Wage\Assets::register_global_css() collects CSS into a static pool. When Wage\Page::render() is called, it enqueues this pool as an inline <style id="wage-global"> block in <head> — before component CSS but after the core stylesheet.

Because surfaces.php calls register_global_css() at the top level of the file (not inside a class constructor), the CSS registers as soon as the file is require_once’d during bootstrap. This means surface CSS loads on every page, which is fine because it is small (a few gradient declarations and texture blocks).

This is different from component CSS, which only loads when a component is instantiated on a specific page.

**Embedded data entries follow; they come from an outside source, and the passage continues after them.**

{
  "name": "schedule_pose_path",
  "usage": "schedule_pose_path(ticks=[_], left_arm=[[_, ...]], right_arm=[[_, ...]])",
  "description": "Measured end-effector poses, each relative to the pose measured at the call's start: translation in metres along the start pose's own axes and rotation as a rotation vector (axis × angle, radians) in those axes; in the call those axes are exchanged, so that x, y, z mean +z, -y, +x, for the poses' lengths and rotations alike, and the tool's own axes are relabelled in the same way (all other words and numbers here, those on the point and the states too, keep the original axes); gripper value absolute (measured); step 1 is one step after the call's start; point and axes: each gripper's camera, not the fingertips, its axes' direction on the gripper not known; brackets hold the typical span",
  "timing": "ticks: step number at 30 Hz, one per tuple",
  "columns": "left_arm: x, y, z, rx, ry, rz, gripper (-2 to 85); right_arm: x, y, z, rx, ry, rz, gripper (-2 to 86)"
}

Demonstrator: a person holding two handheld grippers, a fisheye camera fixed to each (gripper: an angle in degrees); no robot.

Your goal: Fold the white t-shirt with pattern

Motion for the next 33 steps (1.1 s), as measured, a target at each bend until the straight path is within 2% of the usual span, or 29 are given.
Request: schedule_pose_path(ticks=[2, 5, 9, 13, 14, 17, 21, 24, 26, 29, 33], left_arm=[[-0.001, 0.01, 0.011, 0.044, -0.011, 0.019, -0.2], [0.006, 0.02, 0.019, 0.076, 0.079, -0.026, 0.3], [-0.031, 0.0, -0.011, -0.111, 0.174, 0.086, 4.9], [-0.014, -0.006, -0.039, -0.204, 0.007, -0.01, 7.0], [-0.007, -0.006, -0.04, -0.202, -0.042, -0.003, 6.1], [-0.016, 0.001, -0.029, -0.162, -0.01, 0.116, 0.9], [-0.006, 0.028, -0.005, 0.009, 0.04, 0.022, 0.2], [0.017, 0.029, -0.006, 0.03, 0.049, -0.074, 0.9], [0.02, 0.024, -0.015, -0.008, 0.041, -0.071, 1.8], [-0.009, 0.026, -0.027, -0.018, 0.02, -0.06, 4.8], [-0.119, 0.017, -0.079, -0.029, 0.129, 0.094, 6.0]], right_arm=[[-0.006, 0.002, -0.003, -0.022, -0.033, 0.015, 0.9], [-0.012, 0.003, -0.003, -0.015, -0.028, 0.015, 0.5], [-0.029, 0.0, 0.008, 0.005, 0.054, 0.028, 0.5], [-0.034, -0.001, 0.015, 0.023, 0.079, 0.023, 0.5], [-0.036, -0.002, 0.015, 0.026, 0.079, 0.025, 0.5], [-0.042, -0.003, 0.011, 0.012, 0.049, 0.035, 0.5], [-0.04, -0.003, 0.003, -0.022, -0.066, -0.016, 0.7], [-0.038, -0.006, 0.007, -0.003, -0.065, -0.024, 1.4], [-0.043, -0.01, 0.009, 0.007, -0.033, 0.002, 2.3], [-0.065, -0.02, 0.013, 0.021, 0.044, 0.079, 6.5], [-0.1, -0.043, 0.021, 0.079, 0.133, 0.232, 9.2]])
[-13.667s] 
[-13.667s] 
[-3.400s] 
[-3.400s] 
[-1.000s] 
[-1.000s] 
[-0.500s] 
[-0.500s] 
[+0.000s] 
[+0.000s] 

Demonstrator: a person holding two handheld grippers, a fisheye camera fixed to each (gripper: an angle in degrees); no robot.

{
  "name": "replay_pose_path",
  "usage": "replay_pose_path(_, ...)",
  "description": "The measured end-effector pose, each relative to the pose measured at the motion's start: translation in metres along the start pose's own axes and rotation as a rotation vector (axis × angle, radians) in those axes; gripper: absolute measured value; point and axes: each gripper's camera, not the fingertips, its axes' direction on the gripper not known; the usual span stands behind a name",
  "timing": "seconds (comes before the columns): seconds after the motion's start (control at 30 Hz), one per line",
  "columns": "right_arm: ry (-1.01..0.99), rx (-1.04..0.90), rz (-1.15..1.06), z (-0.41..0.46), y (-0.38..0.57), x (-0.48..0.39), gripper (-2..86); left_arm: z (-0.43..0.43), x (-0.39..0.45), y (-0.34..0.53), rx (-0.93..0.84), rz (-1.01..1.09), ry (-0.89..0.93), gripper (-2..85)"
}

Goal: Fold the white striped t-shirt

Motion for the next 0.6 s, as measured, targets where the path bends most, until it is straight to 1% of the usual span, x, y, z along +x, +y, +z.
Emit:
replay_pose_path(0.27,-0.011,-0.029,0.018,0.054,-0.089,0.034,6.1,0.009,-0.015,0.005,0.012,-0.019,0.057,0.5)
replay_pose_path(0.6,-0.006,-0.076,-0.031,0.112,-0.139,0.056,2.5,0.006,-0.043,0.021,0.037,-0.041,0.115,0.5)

Core’s flag CSS automatically hides texture overlays in wireframe mode:

body.wireframe [class*="surface--"]::after { display: none; }

This is output by Wage\Flags::output_css() when the wireframe flag is active.

  • Surfaces are project-specific. Never add them to the parent theme. Each project defines its own set in inc/surfaces/.
  • One surface = one class. Never stack two surface classes on the same element. Each surface class includes its background + texture together.
  • Named by token role + texture. Use surface--primary-dark-engraving, surface--base-light-herringbone — not contextual names like surface--hero.
  • Use tokens in surface definitions. Reference var(--base-ultra-light), var(--body-background-color), etc. — never hardcode brand colours.
  • Dark surfaces include color-scheme: dark. See Color Scheme for the full system.
  • Surfaces can be combined with component classes. For example: <section class="testimonials surface--primary-dark-engraving">.
  • SVG textures use ::after pseudo-elements at low opacity with bottom fade mask.
  • Image textures use Wage\SectionBackground component for lazy loading.